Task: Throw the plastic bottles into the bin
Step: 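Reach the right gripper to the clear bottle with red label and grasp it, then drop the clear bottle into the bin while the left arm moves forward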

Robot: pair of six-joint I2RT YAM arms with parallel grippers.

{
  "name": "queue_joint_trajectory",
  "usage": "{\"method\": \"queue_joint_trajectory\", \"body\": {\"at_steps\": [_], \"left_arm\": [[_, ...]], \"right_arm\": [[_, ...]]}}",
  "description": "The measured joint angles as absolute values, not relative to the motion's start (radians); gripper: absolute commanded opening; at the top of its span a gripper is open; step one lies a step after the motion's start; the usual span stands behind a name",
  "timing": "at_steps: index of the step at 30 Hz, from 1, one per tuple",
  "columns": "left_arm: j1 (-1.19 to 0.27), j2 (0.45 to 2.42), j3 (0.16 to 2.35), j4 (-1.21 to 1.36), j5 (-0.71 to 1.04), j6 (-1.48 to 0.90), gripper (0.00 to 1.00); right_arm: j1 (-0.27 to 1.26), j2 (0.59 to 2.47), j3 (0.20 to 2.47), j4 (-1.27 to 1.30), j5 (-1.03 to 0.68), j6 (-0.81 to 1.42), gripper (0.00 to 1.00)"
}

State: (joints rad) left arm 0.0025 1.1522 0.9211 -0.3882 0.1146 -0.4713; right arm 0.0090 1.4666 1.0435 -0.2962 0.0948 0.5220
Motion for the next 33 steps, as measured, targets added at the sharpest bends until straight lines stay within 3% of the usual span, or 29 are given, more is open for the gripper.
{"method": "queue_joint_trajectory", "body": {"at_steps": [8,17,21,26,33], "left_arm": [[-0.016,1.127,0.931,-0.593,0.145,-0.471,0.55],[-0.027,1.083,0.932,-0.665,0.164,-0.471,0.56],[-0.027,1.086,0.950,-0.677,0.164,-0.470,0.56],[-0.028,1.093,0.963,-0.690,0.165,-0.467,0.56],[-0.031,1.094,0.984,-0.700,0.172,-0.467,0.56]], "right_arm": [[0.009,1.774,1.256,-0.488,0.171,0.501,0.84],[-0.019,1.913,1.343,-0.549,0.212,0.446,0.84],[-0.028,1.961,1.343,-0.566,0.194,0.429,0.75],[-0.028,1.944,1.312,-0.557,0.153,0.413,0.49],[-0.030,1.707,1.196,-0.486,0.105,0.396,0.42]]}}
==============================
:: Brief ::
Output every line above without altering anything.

:: Response area ::
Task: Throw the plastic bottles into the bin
Step: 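Reach the right gripper to the clear bottle with red label and grasp it, then drop the clear bottle into the bin while the left arm moves forward
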
Robot: pair of six-joint I2RT YAM arms with parallel grippers.

{
  "name": "queue_joint_trajectory",
  "usage": "{\"method\": \"queue_joint_trajectory\", \"body\": {\"at_steps\": [_], \"left_arm\": [[_, ...]], \"right_arm\": [[_, ...]]}}",
  "description": "The measured joint angles as absolute values, not relative to the motion's start (radians); gripper: absolute commanded opening; at the top of its span a gripper is open; step one lies a step after the motion's start; the usual span stands behind a name",
  "timing": "at_steps: index of the step at 30 Hz, from 1, one per tuple",
  "columns": "left_arm: j1 (-1.19 to 0.27), j2 (0.45 to 2.42), j3 (0.16 to 2.35), j4 (-1.21 to 1.36), j5 (-0.71 to 1.04), j6 (-1.48 to 0.90), gripper (0.00 to 1.00); right_arm: j1 (-0.27 to 1.26), j2 (0.59 to 2.47), j3 (0.20 to 2.47), j4 (-1.27 to 1.30), j5 (-1.03 to 0.68), j6 (-0.81 to 1.42), gripper (0.00 to 1.00)"
}

State: (joints rad) left arm 0.0025 1.1522 0.9211 -0.3882 0.1146 -0.4713; right arm 0.0090 1.4666 1.0435 -0.2962 0.0948 0.5220
Motion for the next 33 steps, as measured, targets added at the sharpest bends until straight lines stay within 3% of the usual span, or 29 are given, more is open for the gripper.
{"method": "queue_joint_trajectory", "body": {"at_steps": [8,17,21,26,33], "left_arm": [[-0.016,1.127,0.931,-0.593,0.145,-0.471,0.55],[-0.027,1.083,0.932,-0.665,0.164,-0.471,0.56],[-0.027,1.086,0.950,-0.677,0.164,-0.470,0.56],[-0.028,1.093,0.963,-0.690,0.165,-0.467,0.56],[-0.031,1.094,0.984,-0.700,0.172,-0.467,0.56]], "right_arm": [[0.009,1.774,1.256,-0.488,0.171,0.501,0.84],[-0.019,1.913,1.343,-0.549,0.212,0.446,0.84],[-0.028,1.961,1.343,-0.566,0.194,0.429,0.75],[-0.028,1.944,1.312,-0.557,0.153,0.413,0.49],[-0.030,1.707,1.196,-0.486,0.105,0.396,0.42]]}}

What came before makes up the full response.